● DATASET EXCERPT:
--------------------------------------------------

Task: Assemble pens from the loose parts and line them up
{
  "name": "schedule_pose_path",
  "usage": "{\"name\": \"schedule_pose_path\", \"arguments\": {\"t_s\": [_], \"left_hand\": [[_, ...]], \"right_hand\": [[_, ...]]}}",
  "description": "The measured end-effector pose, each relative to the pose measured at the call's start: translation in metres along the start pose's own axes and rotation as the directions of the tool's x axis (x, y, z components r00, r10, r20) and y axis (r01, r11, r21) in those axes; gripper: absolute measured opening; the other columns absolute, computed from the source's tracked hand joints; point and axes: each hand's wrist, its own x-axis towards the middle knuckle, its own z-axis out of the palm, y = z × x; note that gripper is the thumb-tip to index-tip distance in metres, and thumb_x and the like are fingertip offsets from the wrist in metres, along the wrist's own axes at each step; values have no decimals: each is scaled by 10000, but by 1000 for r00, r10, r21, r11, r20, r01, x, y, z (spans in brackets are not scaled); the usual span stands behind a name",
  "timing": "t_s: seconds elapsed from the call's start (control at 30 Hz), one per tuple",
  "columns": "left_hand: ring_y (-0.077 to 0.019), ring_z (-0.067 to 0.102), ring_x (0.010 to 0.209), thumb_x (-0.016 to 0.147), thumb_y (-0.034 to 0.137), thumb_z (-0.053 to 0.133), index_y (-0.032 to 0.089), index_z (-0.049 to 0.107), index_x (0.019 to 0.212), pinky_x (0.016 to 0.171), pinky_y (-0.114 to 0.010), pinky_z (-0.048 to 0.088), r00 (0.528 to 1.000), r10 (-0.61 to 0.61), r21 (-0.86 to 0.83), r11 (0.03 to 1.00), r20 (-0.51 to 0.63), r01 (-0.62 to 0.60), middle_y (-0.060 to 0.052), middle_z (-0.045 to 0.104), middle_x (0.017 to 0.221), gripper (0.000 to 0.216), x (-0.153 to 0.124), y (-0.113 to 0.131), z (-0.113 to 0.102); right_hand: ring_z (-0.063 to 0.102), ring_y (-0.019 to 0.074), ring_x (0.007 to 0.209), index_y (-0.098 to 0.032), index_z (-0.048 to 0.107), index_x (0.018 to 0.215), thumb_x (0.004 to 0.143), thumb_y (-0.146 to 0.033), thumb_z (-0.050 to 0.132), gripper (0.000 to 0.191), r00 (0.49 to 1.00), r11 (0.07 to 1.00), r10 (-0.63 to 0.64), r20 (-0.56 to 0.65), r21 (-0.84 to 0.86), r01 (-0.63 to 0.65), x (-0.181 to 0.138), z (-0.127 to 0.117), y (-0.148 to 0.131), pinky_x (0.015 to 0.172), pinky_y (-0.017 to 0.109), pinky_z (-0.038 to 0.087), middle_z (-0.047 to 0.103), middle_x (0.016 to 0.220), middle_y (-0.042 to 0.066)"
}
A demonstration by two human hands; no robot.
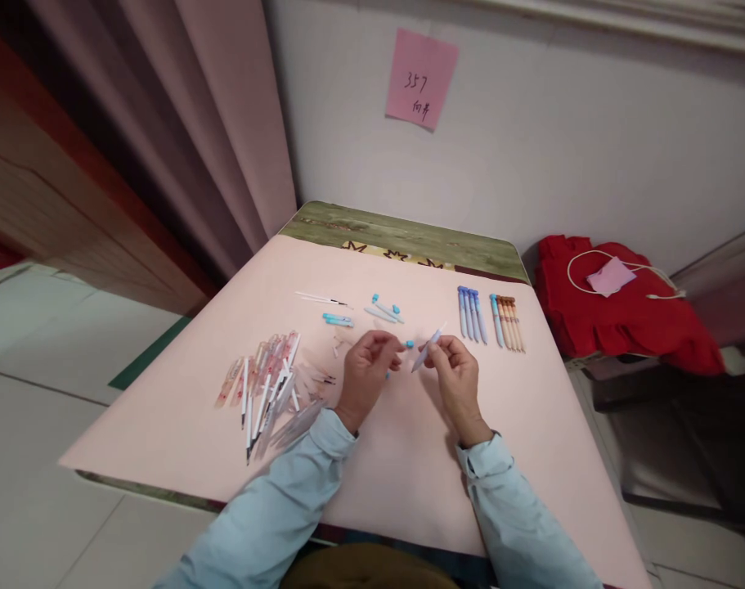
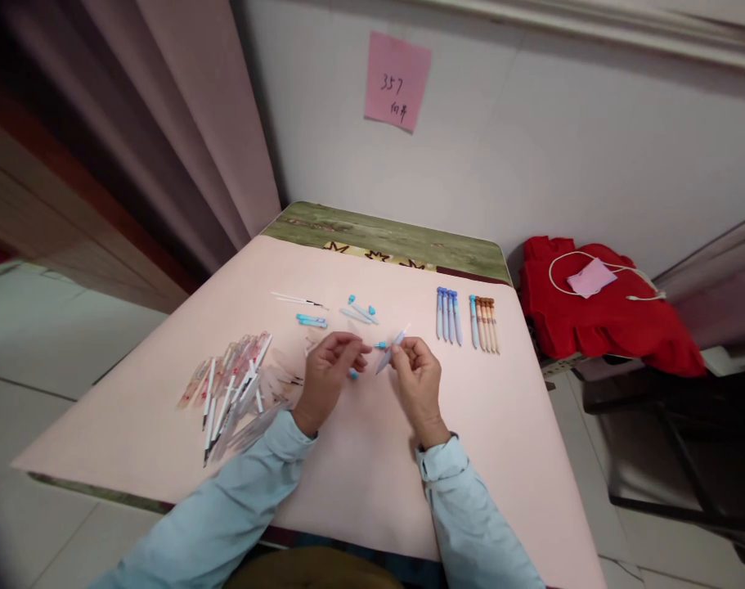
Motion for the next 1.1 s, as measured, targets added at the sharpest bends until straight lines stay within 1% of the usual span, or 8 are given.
{"name": "schedule_pose_path", "arguments": {"t_s": [0.1,0.17,0.33,0.5,0.6,0.77,0.93,1.1], "left_hand": [[-93,538,535,870,424,633,197,654,880,523,-202,434,963,160,24,987,-216,-158,-11,688,712,228,2,6,-7],[-86,497,515,892,428,603,207,657,888,513,-195,406,942,220,60,975,-252,-212,5,658,672,228,-2,9,-9],[-125,553,578,911,346,580,216,695,872,593,-231,429,977,204,266,940,54,-212,-5,632,642,177,-30,13,0],[-165,608,656,915,244,539,218,706,864,660,-269,436,878,185,425,819,441,-386,-50,686,724,177,-54,11,13],[-178,636,722,918,234,524,212,691,879,686,-270,446,829,206,448,761,520,-470,-66,714,799,173,-60,7,16],[-147,619,686,947,247,483,193,644,889,656,-255,441,814,224,541,648,536,-535,-32,696,768,179,-60,8,12],[-201,611,840,890,217,577,191,635,933,754,-313,464,923,172,859,341,343,-383,-55,685,896,76,-23,34,-22],[-261,547,950,853,109,556,200,679,909,810,-383,416,890,93,894,-96,447,-439,-86,655,893,163,30,50,-60]], "right_hand": [[483,113,557,-176,600,815,867,-422,594,251,998,989,-1,-69,-148,-10,5,-5,8,541,224,400,530,614,-36],[459,113,526,-178,636,789,858,-406,592,243,995,940,-34,-97,-342,-1,9,-8,14,525,226,357,511,565,-49],[523,142,594,-200,726,815,834,-363,607,203,978,708,-196,-69,-700,93,15,-10,26,567,249,314,636,662,-3],[528,146,680,-217,742,881,843,-354,640,175,964,553,-265,-13,-821,141,16,-8,36,578,250,250,665,770,23],[530,148,718,-220,742,903,857,-348,632,175,972,510,-233,20,-849,139,15,-8,37,584,260,233,671,824,31],[555,153,790,-231,731,948,879,-374,601,205,988,478,-151,10,-874,82,13,-7,35,611,269,254,675,897,24],[573,158,777,-214,719,955,906,-394,550,251,978,549,-208,-26,-830,95,12,-8,36,647,272,302,671,869,25],[589,159,802,-211,726,896,935,-373,520,265,954,541,-297,41,-816,204,8,2,29,657,271,318,676,852,32]]}}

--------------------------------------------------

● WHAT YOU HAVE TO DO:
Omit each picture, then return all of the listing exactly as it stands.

● EXERCISE RESULT:
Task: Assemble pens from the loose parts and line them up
{
  "name": "schedule_pose_path",
  "usage": "{\"name\": \"schedule_pose_path\", \"arguments\": {\"t_s\": [_], \"left_hand\": [[_, ...]], \"right_hand\": [[_, ...]]}}",
  "description": "The measured end-effector pose, each relative to the pose measured at the call's start: translation in metres along the start pose's own axes and rotation as the directions of the tool's x axis (x, y, z components r00, r10, r20) and y axis (r01, r11, r21) in those axes; gripper: absolute measured opening; the other columns absolute, computed from the source's tracked hand joints; point and axes: each hand's wrist, its own x-axis towards the middle knuckle, its own z-axis out of the palm, y = z × x; note that gripper is the thumb-tip to index-tip distance in metres, and thumb_x and the like are fingertip offsets from the wrist in metres, along the wrist's own axes at each step; values have no decimals: each is scaled by 10000, but by 1000 for r00, r10, r21, r11, r20, r01, x, y, z (spans in brackets are not scaled); the usual span stands behind a name",
  "timing": "t_s: seconds elapsed from the call's start (control at 30 Hz), one per tuple",
  "columns": "left_hand: ring_y (-0.077 to 0.019), ring_z (-0.067 to 0.102), ring_x (0.010 to 0.209), thumb_x (-0.016 to 0.147), thumb_y (-0.034 to 0.137), thumb_z (-0.053 to 0.133), index_y (-0.032 to 0.089), index_z (-0.049 to 0.107), index_x (0.019 to 0.212), pinky_x (0.016 to 0.171), pinky_y (-0.114 to 0.010), pinky_z (-0.048 to 0.088), r00 (0.528 to 1.000), r10 (-0.61 to 0.61), r21 (-0.86 to 0.83), r11 (0.03 to 1.00), r20 (-0.51 to 0.63), r01 (-0.62 to 0.60), middle_y (-0.060 to 0.052), middle_z (-0.045 to 0.104), middle_x (0.017 to 0.221), gripper (0.000 to 0.216), x (-0.153 to 0.124), y (-0.113 to 0.131), z (-0.113 to 0.102); right_hand: ring_z (-0.063 to 0.102), ring_y (-0.019 to 0.074), ring_x (0.007 to 0.209), index_y (-0.098 to 0.032), index_z (-0.048 to 0.107), index_x (0.018 to 0.215), thumb_x (0.004 to 0.143), thumb_y (-0.146 to 0.033), thumb_z (-0.050 to 0.132), gripper (0.000 to 0.191), r00 (0.49 to 1.00), r11 (0.07 to 1.00), r10 (-0.63 to 0.64), r20 (-0.56 to 0.65), r21 (-0.84 to 0.86), r01 (-0.63 to 0.65), x (-0.181 to 0.138), z (-0.127 to 0.117), y (-0.148 to 0.131), pinky_x (0.015 to 0.172), pinky_y (-0.017 to 0.109), pinky_z (-0.038 to 0.087), middle_z (-0.047 to 0.103), middle_x (0.016 to 0.220), middle_y (-0.042 to 0.066)"
}
A demonstration by two human hands; no robot.
Motion for the next 1.1 s, as measured, targets added at the sharpest bends until straight lines stay within 1% of the usual span, or 8 are given.
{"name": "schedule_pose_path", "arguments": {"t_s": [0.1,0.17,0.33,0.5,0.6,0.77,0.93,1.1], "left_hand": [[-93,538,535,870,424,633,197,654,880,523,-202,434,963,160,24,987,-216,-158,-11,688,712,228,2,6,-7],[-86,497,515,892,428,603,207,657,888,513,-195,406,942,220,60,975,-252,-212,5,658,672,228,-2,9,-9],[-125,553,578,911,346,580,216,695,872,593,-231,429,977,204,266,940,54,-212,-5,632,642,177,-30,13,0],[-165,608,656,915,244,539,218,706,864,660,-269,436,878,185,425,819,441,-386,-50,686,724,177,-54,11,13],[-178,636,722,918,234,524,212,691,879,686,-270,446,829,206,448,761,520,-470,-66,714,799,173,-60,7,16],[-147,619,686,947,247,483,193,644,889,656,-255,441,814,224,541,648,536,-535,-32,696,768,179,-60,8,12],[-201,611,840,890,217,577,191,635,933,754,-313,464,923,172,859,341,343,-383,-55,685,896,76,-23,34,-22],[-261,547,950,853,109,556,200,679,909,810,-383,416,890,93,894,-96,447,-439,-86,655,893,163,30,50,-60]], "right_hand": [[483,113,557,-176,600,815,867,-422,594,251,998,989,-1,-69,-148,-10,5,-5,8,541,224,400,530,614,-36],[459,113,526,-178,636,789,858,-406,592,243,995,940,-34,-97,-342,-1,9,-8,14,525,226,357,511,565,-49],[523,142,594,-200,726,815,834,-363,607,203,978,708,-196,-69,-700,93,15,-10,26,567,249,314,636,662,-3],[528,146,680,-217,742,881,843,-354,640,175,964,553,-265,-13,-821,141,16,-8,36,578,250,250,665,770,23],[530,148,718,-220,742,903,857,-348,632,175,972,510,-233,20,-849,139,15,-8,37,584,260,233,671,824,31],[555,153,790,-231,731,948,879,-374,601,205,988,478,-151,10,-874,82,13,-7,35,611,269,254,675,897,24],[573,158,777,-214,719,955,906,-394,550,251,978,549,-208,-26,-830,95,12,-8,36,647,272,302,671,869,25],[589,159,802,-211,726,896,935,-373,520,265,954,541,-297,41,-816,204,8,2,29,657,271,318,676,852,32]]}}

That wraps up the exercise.